Rcsv

Build Status

Rcsv is a fast CSV parsing library for MRI Ruby. Tested on REE 1.8.7 and Ruby 1.9.3.

Contrary to many other gems that implement their own parsers, Rcsv uses libcsv 3.0.2 (http://sourceforge.net/projects/libcsv/). As long as libcsv's API is stable, getting Rcsv to use newer libcsv version is as simple as updating two files (csv.h and libcsv.c).

Benchmarks

               user     system      total        real
FasterCSV   0.580000   0.000000   0.580000 (  0.618837)
rcsv        0.060000   0.000000   0.060000 (  0.062248)

License

Rcsv itself is distributed under BSD-derived license (see LICENSE) except for included csv.h and libcsv.c source files that are distributed under LGPL v2.1 (see COPYING.LESSER). Libcsv sources were not modified in any manner.

Installation

Add this line to your application's Gemfile:

gem 'rcsv'

And then execute:

$ bundle

Or install it yourself as:

$ gem install rcsv

Building the latest source

First, check out the master branch.
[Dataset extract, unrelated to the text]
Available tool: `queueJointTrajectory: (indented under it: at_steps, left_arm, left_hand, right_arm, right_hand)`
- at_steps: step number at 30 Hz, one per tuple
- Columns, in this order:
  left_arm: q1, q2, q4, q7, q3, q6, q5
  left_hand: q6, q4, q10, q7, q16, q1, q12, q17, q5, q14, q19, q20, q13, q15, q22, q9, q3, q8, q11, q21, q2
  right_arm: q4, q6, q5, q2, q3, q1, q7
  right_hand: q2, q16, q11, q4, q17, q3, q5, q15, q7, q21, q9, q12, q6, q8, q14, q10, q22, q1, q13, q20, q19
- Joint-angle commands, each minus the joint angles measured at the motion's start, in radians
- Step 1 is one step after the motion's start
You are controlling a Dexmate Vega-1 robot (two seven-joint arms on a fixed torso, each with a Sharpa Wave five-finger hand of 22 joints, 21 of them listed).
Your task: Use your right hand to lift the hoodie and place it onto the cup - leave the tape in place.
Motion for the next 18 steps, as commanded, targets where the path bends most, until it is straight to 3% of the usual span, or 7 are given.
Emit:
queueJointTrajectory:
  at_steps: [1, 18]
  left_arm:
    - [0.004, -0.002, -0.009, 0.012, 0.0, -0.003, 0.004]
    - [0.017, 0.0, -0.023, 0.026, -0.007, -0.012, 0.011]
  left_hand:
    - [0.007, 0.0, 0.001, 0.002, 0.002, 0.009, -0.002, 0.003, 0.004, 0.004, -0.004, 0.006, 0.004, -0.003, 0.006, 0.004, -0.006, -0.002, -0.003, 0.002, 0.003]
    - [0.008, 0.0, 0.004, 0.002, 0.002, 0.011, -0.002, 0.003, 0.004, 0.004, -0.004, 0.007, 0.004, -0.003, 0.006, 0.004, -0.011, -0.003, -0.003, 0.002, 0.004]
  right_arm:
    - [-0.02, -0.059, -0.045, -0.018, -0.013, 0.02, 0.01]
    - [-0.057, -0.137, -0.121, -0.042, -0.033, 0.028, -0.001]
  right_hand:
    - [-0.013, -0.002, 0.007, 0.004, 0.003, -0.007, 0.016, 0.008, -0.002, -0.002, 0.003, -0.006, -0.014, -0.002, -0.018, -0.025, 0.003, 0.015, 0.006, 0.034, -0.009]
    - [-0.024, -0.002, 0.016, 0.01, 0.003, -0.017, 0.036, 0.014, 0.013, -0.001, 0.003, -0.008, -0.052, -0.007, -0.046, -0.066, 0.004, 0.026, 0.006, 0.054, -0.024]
Then cd there and run:

$ bundle                  # Installs development dependencies
$ bundle exec rake        # Runs tests
$ gem build rcsv.gemspec  # Builds the gem

Usage

Currently, Rcsv only supports CSV parsing. CSV write support is planned.

Quickstart:

parsed = Rcsv.parse(csv_data)

Rcsv class exposes a class method parse that accepts a CSV string as its first parameter and options hash as its second parameter. If block is passed, Rcsv sequentially yields every parsed line to it and the #parse method itself returns nil.

Options supported:

:column_separator

A single-character string that is used as a separator. Default is ",".

:nostrict

A boolean flag. When enabled, allows to parse oddly quoted CSV data without exceptions being raised. Disabled by default.

Anything that does not conform to http://www.ietf.org/rfc/rfc4180.txt should better be parsed with this option enabled.

:offset_rows

A positive integer that specifies how many rows should be skipped, counting from the beginning. Default is 0.

:columns

A hash that contains per-column parsing instructions. By default, every CSV cell is parsed as a raw string without conversions. Empty strings are parsed as nils.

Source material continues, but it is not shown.